Cardoso moved to Sydney, Australia, in 1997.

In 2000, the Museum of Modern Art in New York commissioned her to create a major installation for their millennium show, "Modern Starts". Here she installed 36,000 plastic lilies in a 125-foot long wall, which subsequently toured museums throughout the United States. In 2003, she represented Colombia at the Venice Biennale, exhibiting a large installation of starfish woven together into a submarine landscape called "Woven Water".

She had a solo exhibition in 2011 at Melbourne's Arc One gallery centered on the genitalia of male insects entitled "It's not size that matters, it is shape". The following year, she created "The Museum of Copulatory Organs" for her doctoral project. She was awarded her PhD from the University of Sydney linked to the Sydney College of the Arts in 2012.

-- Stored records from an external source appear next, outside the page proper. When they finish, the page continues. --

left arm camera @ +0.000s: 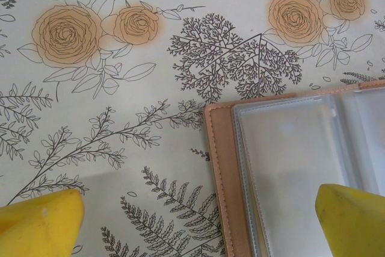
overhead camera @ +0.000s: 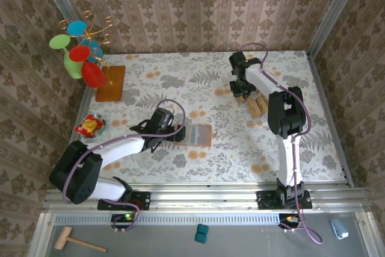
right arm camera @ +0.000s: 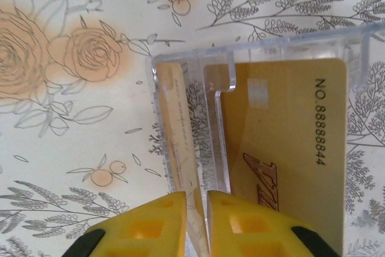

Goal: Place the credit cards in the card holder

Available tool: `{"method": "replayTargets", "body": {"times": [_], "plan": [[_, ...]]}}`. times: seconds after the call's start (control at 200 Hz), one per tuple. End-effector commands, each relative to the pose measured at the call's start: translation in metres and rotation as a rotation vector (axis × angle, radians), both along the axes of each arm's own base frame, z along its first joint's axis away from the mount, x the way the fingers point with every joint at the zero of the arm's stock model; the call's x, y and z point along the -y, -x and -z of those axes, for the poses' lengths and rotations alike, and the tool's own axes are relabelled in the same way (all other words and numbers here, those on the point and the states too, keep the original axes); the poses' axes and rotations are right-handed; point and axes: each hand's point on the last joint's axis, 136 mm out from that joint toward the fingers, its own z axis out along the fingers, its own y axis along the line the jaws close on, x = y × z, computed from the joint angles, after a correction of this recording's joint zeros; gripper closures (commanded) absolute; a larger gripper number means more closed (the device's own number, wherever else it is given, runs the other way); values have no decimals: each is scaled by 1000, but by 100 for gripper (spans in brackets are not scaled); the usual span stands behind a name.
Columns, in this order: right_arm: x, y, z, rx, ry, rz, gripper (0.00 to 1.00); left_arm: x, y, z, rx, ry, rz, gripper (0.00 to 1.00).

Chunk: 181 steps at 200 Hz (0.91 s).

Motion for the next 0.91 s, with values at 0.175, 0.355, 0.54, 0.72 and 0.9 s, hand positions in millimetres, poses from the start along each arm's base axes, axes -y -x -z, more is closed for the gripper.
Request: {"method": "replayTargets", "body": {"times": [0.175,0.355,0.54,0.72,0.9], "plan": [[-8,-11,-2,5,-82,17,90,-1,0,-9,14,-19,11,0],[-11,-12,1,-3,-97,16,95,-1,-1,-11,17,-23,14,0],[-12,-12,-8,11,-108,10,100,0,-2,-14,21,-24,16,0],[-16,-13,-43,77,-147,5,100,0,-4,-15,21,-27,13,0],[-26,-9,-85,160,-236,8,100,-1,-7,-14,15,-23,4,0]]}}
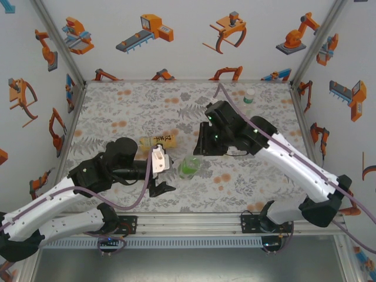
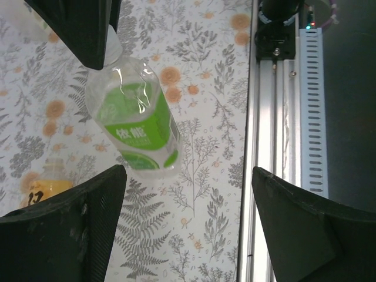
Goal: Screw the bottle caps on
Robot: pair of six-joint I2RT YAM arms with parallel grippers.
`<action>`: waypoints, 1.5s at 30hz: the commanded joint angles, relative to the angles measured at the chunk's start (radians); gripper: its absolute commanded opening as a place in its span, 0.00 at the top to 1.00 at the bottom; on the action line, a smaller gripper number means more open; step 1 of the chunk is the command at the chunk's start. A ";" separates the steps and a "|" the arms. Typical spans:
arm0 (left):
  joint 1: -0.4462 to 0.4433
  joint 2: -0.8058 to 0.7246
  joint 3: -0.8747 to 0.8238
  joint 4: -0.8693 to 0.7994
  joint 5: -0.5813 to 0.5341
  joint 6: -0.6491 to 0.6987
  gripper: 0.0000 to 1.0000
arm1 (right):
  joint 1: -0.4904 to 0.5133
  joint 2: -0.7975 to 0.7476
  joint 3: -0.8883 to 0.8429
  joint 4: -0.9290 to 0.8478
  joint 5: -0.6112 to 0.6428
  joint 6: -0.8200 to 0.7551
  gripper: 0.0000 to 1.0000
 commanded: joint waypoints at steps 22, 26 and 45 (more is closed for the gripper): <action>0.006 -0.029 -0.043 -0.007 -0.230 -0.256 0.23 | -0.421 0.633 0.619 -0.023 0.105 -0.541 1.00; 0.005 -0.050 -0.056 -0.004 -0.239 -0.265 0.23 | -0.469 0.746 0.734 -0.029 0.074 -0.545 1.00; 0.005 -0.074 -0.069 -0.024 -0.245 -0.267 0.23 | -0.504 0.875 0.785 -0.009 0.047 -0.552 1.00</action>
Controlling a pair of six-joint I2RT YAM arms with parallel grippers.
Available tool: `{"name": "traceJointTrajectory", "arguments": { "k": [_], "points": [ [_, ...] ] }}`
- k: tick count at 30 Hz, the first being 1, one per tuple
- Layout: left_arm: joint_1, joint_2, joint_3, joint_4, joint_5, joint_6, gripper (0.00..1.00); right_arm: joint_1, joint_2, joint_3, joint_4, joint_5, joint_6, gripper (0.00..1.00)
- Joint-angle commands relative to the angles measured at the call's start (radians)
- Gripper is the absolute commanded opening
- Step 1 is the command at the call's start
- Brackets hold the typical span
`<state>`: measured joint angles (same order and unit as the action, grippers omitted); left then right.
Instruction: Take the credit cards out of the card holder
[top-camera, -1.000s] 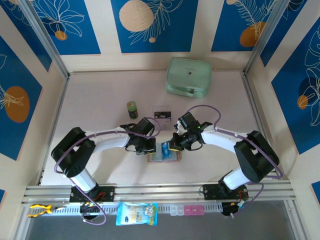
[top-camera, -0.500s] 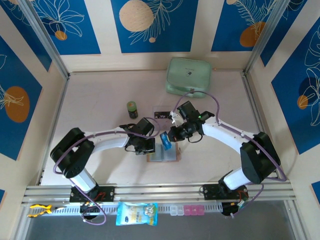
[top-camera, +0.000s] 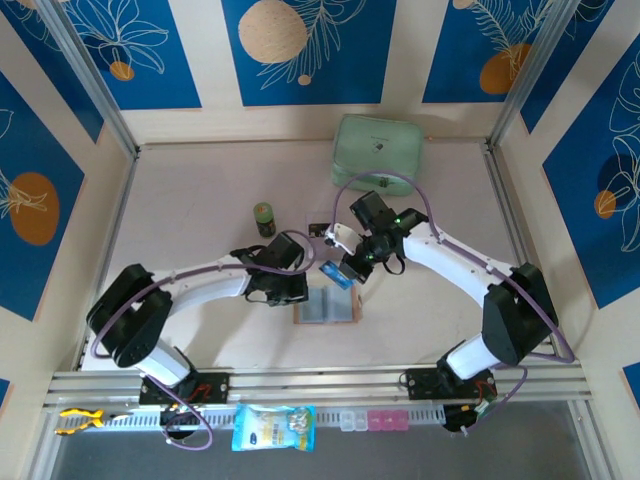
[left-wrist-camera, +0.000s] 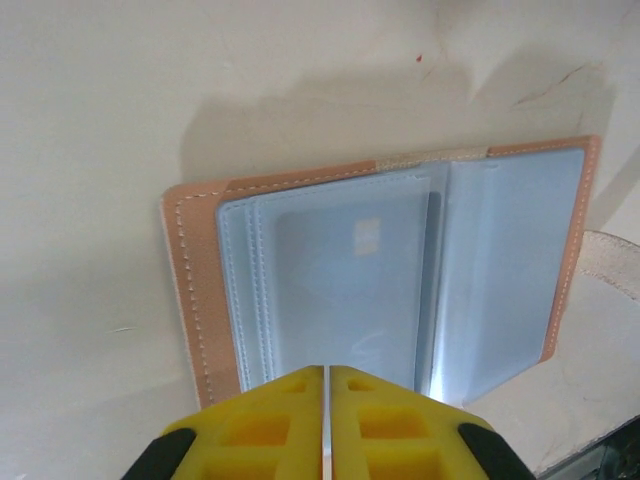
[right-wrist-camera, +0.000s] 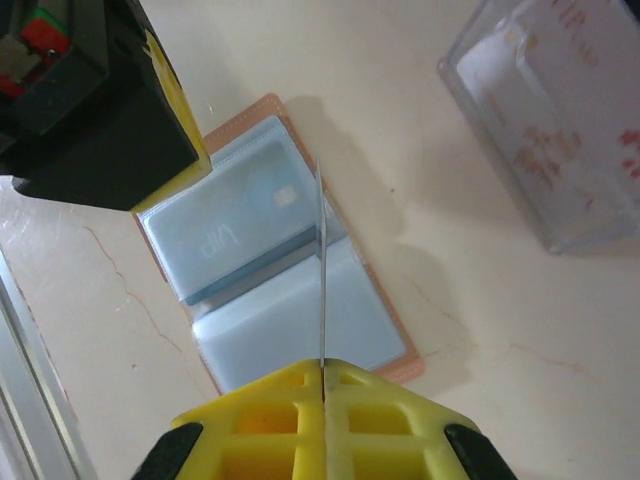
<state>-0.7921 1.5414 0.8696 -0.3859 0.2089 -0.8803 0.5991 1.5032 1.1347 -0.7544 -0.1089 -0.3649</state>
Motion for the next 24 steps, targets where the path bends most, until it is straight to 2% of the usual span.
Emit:
{"name": "traceJointTrajectory", "arguments": {
  "k": [1, 4, 12, 17, 24],
  "points": [
    [0.017, -0.065, -0.027, -0.047, -0.050, 0.020, 0.11, -0.035, 0.041, 0.071, -0.060, -0.061, -0.155, 0.00],
    [0.032, -0.111, -0.048, -0.069, -0.074, 0.018, 0.13, -0.073, 0.074, 0.135, -0.085, -0.112, -0.197, 0.00],
    [0.064, -0.199, -0.090, -0.126, -0.109, 0.027, 0.19, -0.134, 0.240, 0.382, -0.160, -0.128, -0.305, 0.00],
    [0.087, -0.240, -0.104, -0.175, -0.128, 0.027, 0.19, -0.169, 0.368, 0.558, -0.213, -0.179, -0.360, 0.00],
    [0.126, -0.295, -0.139, -0.200, -0.134, 0.024, 0.20, -0.204, 0.547, 0.785, -0.307, -0.189, -0.417, 0.00]
  ]
}}
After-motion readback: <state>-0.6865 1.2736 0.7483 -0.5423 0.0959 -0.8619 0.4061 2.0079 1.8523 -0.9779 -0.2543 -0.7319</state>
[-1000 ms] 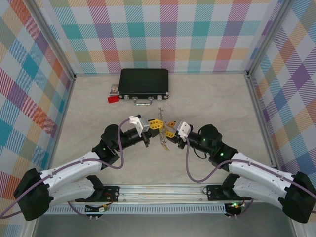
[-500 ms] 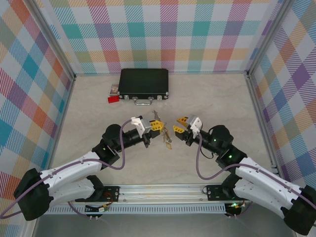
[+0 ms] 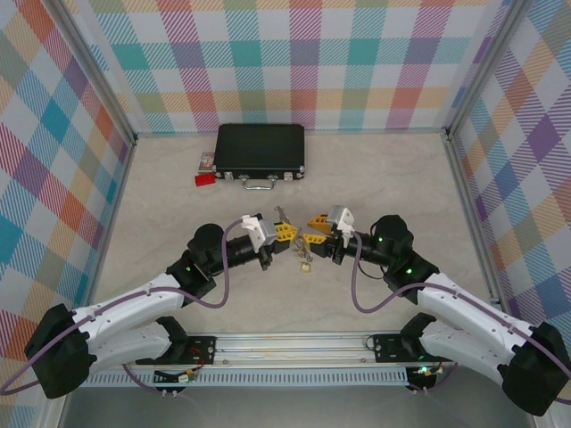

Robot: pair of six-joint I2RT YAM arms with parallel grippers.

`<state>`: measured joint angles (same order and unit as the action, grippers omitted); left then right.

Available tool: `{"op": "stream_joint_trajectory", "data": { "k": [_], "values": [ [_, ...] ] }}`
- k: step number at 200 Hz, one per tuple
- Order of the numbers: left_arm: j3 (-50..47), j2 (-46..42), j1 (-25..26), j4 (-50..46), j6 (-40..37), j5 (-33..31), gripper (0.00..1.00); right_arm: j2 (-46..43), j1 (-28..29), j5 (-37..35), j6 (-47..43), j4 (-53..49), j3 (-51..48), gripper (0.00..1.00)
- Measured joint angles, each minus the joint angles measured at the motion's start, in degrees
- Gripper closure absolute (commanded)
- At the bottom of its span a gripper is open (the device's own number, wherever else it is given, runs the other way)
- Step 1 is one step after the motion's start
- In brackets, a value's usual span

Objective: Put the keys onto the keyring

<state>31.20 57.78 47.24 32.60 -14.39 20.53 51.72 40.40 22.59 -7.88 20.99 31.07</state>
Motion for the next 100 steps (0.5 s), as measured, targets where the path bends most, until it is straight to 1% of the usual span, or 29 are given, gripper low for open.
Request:
{"op": "stream_joint_trajectory", "data": {
  "k": [23,36,58,100],
  "values": [
    [0.0,0.0,0.0,-0.9,0.0,0.2,1.00,0.7,0.0,1.8,-0.1,0.4,0.4,0.65],
    [0.0,0.0,0.0,-1.3,-0.1,0.5,1.00,1.0,0.0,2.6,-0.3,0.6,0.6,0.68],
    [0.0,0.0,0.0,-1.4,-0.1,0.9,1.00,1.4,0.0,3.9,-0.3,0.6,0.9,0.68],
    [0.0,-0.1,0.0,-1.4,-0.1,1.4,1.00,1.6,0.0,5.9,-0.5,0.7,1.1,0.72]
  ]
}}
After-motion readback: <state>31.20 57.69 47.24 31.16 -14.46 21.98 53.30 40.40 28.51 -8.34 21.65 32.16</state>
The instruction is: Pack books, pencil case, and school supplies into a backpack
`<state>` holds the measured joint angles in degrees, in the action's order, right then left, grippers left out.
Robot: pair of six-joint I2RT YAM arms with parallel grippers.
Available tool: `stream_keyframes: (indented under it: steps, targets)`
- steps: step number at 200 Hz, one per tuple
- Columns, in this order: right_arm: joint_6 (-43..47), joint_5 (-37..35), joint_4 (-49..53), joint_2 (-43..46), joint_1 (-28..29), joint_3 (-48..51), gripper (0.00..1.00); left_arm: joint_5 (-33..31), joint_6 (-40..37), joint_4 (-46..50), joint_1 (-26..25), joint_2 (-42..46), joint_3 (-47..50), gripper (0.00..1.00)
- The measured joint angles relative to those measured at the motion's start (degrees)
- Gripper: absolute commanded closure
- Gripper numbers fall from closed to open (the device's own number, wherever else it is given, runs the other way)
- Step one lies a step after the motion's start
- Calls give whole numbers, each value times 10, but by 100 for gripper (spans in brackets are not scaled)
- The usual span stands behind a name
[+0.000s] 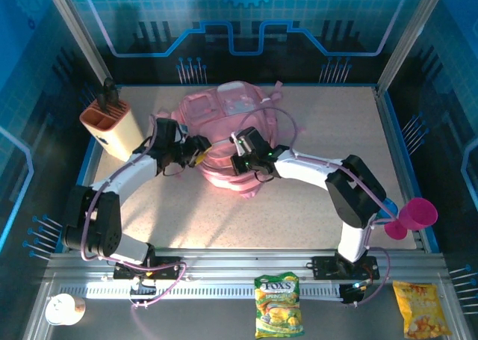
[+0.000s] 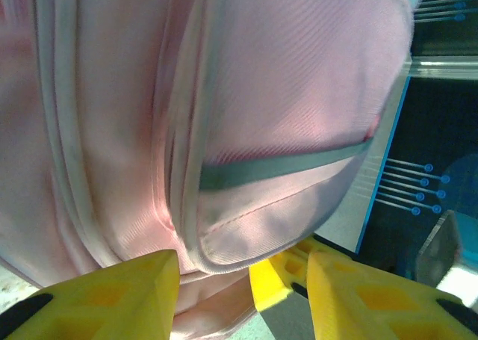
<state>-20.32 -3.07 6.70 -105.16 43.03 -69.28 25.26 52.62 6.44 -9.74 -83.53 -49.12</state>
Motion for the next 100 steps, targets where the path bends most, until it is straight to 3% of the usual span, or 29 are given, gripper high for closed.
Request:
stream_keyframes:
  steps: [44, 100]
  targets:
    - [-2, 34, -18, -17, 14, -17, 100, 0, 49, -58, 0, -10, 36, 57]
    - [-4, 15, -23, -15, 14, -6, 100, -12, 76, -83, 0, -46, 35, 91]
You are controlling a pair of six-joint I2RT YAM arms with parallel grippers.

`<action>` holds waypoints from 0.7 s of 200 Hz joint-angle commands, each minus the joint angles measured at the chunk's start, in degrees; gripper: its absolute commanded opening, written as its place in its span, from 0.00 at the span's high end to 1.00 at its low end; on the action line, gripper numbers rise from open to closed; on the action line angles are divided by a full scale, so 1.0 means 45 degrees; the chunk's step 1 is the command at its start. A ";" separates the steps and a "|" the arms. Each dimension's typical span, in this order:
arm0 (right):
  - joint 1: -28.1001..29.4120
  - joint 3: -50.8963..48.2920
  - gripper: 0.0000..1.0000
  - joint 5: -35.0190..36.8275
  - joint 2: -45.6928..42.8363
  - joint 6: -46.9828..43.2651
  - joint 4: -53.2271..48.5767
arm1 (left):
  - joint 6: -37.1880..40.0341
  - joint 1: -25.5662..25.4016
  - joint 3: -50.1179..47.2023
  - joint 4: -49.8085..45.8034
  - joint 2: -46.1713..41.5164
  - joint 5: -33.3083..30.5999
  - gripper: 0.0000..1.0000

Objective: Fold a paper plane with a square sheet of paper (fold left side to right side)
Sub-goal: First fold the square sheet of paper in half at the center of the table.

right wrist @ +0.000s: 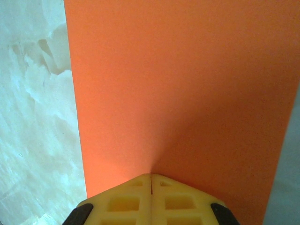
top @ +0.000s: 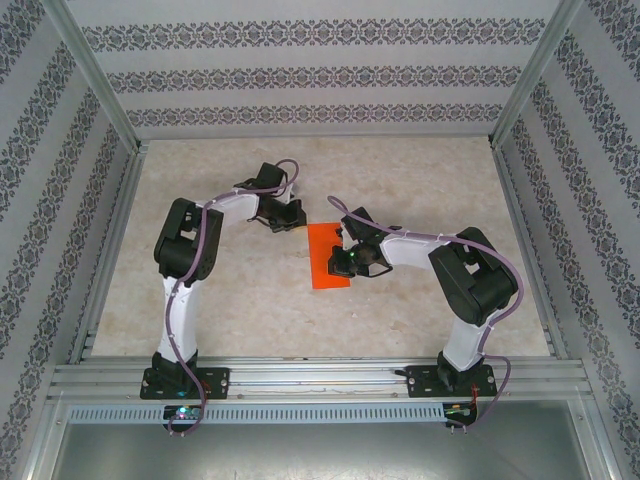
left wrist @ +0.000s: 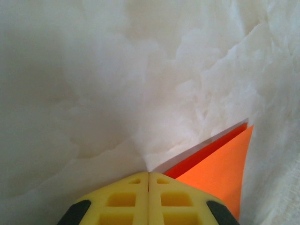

Her mother is the architect Eugenia Mantilla de Cardoso and her sister is the director Patricia Cardoso.

==Cardoso Flea Circus==
Cardoso created a flea circus that included the following "performers" and "stuntfleas": Harry Fleadini, an escape artist; Samson and Delilah, fleas that lifted cotton ball weights; Teeny and Tiny, tightrope walkers; Pipita and Pepon, a flea couple who pushed luminescent balls on a wire; and Brutus, who pulled a locomotive. Cardoso guided the behavior of the fleas by reward; when they behaved as desired, she let them feed directly on her blood. As Cardoso explained, "It's one of the hardest thing in life to train fleas, it took six years and it requires a lot of patience, no one knew how to train fleas anymore".

The first public performance of the Cardoso Flea Circus took place in October 1996 at San Francisco's Exploratorium. Because of the size of the fleas, she collaborated with Ross Rudesch Harley to add audio and video for a larger projection. It was recently acquired by the Tate Modern.

==Other works==
"Cementerio—Vertical Garden" is a series of unique installation pieces made of artificial flowers placed as if growing horizontally from the wall over funerary stones outlined in pencil. The pieces, made with a group of plastic flowers and pencil, were exhibited and developed by the artist from 1990 to 1999. These kinds of installation are currently in the most important art collections worldwide such as Museum of Modern Art (MoMA) in New York, Colección Patricia Phelps de Cisneros in Caracas, Colección Diane and Bruce Halle in Arizona, Colección D.O.P. in Madrid, Perez Art Museum in Miami, San Francisco Museum of Modern Art, California, among others.

"Dancing Frogs" is an assembly of dried dead frogs connected by a circular wire. The frogs appear to be spinning in circles as if in a ritual dance. The piece explicitly references the representations and indigenous symbols of the Muisca, as the circle and the frogs were part of this Pre-Hispanic symbolism.